After four decades of economic change, China is morphing from a low-wage exporter into the largest consumer market for a growing number of industries, including automobiles, video games and computers.
“We’re at the end of a period of the globalization of production,” said William Overholt, a senior fellow at Harvard University’s Asia Center. “We’re at the beginning of a period of globalization of consumption in which the center of gravity moves from baby boomers in the west to the relatively young Chinese.”
A decade ago, for instance, Chinese consumers bought 71 percent of the products manufactured in China, according to the McKinsey Global Institute. Today, the Chinese buy ?85 percent of what they produce - and their economy is three times larger.
Global consumption
By next year, China’s per-person income will have doubled since 2010, according to the Organization for Economic Cooperation and Development.
The phenomenon, which is also seen in other quickly developing countries such as India and Indonesia, will create a new set of winners and losers.
In the United States, the principal beneficiaries of the era of globalized consumption are likely to be investors and highly skilled employees, rather than the blue-collar workers who suffered as companies moved overseas.
“It’s definitely a profits story,” said Dean Baker, senior economist at the Center for Economic and Policy Research. “It’ll have very little to do with any jobs here.”
In the past, Americans bought up the low-cost goods made in China, which was a boon for Chinese workers and also for cost-conscious Americans. But, in seeking to cater to the Chinese consumer, the reverse is not true. American companies instead are setting up factories there and in other developing markets.
Already, United States-based multinationals have been creating jobs faster in China than at home, according to the Bureau of Economic Analysis. Since 2009, corporations have increased their Chinese workforce by 86 percent to 1.7 million - roughly four times the rate of increase at home.
For Trump, that means a trade policy that often seems to promise a return to an earlier era before globalization could disappoint, even if he secures a good deal with the Chinese.
Rebalancing trade relations
Administration officials say they are making headway rebalancing trade relations with China and other countries to rectify mistakes made by Trump’s predecessors. A new North American trade deal, for example, requires more auto manufacturing to be done in the United States. (It still needs to be passed by Congress.) The president’s tariffs are credited with reviving steel production, one factor in the addition of 452,000 new manufacturing jobs during his tenure.
Other trends also could benefit the United States. Rising wages in countries such as China and increasing automation are making labor costs relatively less important in determining the location of new factories. That makes the United States more attractive as an investment destination, though rising automation means new plants require fewer American workers than the factories that closed earlier this century, vaporizing 6 million jobs.
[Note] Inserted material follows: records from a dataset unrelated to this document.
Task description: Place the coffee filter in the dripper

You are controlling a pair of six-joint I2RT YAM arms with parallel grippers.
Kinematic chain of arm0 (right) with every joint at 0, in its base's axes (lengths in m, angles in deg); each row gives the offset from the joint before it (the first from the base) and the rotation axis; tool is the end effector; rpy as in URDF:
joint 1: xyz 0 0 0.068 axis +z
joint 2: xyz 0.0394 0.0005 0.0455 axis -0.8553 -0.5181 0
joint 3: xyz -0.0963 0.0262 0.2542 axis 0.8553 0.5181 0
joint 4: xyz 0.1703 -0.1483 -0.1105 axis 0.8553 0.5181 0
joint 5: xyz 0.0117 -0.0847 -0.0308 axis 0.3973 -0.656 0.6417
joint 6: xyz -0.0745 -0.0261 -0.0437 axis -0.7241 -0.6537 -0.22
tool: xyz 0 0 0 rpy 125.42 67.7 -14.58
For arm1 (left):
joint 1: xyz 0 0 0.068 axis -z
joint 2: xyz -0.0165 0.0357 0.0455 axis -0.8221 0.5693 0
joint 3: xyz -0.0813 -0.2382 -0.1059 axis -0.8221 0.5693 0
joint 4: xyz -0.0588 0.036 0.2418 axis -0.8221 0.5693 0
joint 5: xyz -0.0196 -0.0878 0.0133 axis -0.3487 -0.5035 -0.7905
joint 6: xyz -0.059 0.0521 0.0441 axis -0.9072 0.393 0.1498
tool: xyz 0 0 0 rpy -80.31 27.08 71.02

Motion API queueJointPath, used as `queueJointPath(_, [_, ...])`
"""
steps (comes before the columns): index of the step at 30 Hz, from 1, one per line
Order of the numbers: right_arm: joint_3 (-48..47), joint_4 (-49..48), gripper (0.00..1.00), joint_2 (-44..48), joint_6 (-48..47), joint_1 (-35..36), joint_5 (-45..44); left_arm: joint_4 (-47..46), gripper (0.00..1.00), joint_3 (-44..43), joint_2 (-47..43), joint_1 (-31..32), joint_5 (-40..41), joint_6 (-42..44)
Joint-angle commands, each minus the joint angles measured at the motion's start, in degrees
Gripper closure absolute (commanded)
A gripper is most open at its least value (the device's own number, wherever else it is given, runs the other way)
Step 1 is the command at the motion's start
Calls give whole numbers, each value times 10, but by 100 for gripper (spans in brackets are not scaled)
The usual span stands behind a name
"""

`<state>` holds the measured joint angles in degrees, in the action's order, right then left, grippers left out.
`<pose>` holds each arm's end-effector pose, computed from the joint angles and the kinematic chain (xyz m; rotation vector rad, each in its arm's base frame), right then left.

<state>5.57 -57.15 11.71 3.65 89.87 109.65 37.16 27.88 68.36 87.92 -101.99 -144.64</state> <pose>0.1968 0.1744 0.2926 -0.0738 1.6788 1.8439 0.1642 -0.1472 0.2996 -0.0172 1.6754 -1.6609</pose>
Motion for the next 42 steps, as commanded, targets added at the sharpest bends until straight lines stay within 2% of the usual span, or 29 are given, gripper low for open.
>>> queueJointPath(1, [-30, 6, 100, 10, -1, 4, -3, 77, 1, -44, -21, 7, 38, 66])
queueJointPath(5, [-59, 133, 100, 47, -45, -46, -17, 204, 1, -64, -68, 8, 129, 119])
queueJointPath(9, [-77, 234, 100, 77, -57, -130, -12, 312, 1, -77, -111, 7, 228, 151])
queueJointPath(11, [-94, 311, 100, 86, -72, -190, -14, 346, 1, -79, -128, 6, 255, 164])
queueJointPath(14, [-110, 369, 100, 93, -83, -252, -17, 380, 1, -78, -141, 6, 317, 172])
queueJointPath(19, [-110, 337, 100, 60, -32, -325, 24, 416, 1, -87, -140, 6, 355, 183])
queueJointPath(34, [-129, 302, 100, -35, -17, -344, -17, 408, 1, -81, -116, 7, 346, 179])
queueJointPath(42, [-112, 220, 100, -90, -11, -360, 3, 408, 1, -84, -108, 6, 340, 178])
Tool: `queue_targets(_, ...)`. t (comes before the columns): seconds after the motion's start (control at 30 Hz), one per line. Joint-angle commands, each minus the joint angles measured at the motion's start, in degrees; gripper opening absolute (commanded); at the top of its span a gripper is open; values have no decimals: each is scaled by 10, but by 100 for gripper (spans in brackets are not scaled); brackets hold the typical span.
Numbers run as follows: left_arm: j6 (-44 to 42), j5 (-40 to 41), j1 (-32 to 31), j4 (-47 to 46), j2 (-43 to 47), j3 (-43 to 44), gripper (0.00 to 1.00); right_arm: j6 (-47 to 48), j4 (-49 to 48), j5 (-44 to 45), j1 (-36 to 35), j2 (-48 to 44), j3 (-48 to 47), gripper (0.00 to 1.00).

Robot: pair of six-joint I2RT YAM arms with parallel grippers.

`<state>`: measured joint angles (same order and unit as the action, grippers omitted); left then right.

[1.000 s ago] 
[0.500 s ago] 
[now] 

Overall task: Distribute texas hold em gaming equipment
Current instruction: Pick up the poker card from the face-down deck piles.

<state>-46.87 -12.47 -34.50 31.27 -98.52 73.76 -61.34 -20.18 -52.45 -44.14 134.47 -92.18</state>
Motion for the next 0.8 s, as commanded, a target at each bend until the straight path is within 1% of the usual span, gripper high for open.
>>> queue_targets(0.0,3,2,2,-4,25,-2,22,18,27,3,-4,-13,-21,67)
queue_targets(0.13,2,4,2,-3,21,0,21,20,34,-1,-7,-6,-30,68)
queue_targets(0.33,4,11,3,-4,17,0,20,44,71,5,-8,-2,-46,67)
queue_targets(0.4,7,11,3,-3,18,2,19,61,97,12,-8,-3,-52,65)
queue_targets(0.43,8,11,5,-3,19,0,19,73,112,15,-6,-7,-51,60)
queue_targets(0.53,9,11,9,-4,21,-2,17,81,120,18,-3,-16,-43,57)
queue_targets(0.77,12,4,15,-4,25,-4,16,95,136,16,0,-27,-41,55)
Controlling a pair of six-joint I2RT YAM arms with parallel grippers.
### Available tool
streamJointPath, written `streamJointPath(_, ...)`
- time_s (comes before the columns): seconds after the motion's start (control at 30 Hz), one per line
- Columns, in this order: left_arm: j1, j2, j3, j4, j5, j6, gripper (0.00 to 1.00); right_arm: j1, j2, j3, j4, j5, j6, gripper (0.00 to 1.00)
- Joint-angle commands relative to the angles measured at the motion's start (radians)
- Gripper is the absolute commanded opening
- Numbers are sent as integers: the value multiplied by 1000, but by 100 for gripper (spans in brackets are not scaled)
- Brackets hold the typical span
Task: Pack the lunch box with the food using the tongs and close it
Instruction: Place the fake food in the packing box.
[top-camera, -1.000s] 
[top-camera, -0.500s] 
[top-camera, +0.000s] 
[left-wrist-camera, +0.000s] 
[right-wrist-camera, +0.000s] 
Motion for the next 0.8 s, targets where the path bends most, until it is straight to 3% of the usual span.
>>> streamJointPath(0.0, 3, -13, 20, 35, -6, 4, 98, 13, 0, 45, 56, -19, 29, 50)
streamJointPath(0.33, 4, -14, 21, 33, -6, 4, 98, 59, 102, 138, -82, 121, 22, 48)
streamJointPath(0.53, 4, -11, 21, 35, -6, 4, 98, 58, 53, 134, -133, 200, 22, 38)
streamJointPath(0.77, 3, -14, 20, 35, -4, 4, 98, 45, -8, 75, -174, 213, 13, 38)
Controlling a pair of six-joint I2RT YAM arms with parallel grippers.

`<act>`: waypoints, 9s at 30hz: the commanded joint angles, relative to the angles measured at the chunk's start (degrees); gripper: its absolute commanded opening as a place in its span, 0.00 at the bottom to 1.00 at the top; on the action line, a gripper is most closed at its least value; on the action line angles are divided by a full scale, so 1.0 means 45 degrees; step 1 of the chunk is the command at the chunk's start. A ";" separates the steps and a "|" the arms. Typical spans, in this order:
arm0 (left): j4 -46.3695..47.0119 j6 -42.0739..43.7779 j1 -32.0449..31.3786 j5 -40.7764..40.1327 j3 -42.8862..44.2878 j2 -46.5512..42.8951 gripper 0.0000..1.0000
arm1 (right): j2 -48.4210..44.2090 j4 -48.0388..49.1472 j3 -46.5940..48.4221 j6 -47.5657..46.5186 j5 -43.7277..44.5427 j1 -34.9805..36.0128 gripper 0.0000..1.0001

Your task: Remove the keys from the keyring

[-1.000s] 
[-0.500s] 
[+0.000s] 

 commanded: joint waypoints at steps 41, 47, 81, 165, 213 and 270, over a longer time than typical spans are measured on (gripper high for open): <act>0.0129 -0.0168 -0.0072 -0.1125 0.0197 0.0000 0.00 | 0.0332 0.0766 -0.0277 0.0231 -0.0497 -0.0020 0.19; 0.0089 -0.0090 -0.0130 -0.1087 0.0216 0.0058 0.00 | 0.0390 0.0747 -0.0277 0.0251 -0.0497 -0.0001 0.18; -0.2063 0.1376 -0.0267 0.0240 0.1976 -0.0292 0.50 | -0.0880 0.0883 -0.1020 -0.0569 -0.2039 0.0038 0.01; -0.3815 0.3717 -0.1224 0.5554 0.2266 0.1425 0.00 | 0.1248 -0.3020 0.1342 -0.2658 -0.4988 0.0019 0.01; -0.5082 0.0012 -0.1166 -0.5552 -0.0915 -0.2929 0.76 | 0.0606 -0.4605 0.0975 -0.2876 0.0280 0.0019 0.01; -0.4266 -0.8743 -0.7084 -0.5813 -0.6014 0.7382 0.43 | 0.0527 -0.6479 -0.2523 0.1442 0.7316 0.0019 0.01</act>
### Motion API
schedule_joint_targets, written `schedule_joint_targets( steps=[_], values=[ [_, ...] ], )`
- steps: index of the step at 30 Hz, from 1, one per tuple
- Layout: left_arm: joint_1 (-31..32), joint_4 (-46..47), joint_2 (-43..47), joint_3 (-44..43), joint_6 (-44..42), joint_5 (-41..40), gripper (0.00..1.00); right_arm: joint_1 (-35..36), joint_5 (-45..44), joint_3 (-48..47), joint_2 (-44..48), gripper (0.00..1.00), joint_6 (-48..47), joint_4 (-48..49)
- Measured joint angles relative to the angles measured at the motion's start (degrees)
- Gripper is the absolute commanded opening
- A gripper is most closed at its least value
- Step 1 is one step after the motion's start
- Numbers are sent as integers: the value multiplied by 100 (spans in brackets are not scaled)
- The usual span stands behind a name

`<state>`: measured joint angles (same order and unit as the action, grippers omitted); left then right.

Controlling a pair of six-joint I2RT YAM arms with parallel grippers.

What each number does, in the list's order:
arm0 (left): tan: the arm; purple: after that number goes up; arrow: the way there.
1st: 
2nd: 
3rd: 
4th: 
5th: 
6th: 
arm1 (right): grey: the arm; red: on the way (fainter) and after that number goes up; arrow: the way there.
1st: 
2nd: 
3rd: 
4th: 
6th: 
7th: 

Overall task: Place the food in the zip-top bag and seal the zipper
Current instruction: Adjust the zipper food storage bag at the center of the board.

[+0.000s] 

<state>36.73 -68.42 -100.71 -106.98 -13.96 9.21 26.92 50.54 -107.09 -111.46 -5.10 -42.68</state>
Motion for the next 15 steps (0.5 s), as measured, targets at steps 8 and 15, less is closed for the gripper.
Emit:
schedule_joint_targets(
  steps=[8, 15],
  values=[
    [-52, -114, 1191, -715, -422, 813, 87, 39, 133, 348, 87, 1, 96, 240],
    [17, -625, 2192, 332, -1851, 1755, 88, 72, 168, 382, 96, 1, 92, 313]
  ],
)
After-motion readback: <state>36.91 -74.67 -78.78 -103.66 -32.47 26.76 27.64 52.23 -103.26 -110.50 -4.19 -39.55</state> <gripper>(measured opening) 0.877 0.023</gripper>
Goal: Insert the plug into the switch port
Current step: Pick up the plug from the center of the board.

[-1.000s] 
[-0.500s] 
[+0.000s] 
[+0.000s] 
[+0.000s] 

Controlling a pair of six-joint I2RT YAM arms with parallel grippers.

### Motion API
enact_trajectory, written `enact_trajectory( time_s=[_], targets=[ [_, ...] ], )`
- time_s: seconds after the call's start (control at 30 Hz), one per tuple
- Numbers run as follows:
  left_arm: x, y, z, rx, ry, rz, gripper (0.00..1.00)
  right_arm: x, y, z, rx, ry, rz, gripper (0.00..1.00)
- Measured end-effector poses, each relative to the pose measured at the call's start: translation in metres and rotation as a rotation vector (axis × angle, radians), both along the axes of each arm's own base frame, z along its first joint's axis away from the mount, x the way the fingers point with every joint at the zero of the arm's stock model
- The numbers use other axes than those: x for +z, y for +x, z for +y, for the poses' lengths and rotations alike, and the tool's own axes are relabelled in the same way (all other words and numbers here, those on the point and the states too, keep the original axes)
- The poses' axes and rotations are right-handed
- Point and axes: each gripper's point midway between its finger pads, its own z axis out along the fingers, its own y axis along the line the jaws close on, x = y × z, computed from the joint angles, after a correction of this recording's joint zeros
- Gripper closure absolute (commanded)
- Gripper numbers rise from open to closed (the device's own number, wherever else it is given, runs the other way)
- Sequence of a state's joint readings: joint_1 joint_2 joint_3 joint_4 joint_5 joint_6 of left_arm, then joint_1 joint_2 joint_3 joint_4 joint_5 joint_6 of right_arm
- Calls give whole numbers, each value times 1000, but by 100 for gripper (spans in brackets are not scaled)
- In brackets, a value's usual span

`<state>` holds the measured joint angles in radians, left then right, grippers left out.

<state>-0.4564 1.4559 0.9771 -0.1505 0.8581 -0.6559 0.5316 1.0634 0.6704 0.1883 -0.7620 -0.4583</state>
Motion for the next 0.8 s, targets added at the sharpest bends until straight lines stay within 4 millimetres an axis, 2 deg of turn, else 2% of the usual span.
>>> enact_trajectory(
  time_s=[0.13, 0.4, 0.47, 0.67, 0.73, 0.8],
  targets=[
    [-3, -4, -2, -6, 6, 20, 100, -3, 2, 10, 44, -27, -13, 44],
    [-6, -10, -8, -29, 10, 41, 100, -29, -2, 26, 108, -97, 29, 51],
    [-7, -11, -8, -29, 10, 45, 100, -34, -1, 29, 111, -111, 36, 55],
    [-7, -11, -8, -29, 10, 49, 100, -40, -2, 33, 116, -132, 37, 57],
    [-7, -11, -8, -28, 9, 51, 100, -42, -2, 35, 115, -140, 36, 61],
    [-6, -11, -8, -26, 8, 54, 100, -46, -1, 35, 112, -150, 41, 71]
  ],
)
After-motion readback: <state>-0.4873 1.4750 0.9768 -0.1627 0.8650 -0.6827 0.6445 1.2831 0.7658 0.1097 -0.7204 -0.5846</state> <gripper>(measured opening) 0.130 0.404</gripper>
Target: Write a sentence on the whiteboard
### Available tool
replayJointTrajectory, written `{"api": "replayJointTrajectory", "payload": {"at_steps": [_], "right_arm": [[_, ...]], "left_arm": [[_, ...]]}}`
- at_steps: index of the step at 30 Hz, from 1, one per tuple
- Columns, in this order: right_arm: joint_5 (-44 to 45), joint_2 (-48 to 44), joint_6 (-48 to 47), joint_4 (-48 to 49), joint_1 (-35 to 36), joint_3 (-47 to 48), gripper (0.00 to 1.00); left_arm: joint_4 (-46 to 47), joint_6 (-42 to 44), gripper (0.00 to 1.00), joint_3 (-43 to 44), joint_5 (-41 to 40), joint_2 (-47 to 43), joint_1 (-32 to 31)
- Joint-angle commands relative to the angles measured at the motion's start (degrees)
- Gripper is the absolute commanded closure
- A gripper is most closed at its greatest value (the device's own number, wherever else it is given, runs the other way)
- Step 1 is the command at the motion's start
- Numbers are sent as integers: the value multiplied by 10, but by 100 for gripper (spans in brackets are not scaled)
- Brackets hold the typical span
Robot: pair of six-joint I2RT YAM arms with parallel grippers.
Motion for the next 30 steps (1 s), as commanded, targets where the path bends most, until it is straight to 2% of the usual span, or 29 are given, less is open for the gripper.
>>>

In trade talks with Beijing, the administration also is seeking greater access to the Chinese market, which could aid U.S. export prospects. But the biggest new opportunities may do little for blue-collar workers who lost out over the past 20 years of growing U.S.-China trade ties.
U.S. negotiators are pushing the Chinese to open their markets for industries such as financial services, insurance and cloud computing. These are profitable endeavors, but ones that favor the well-educated and skilled.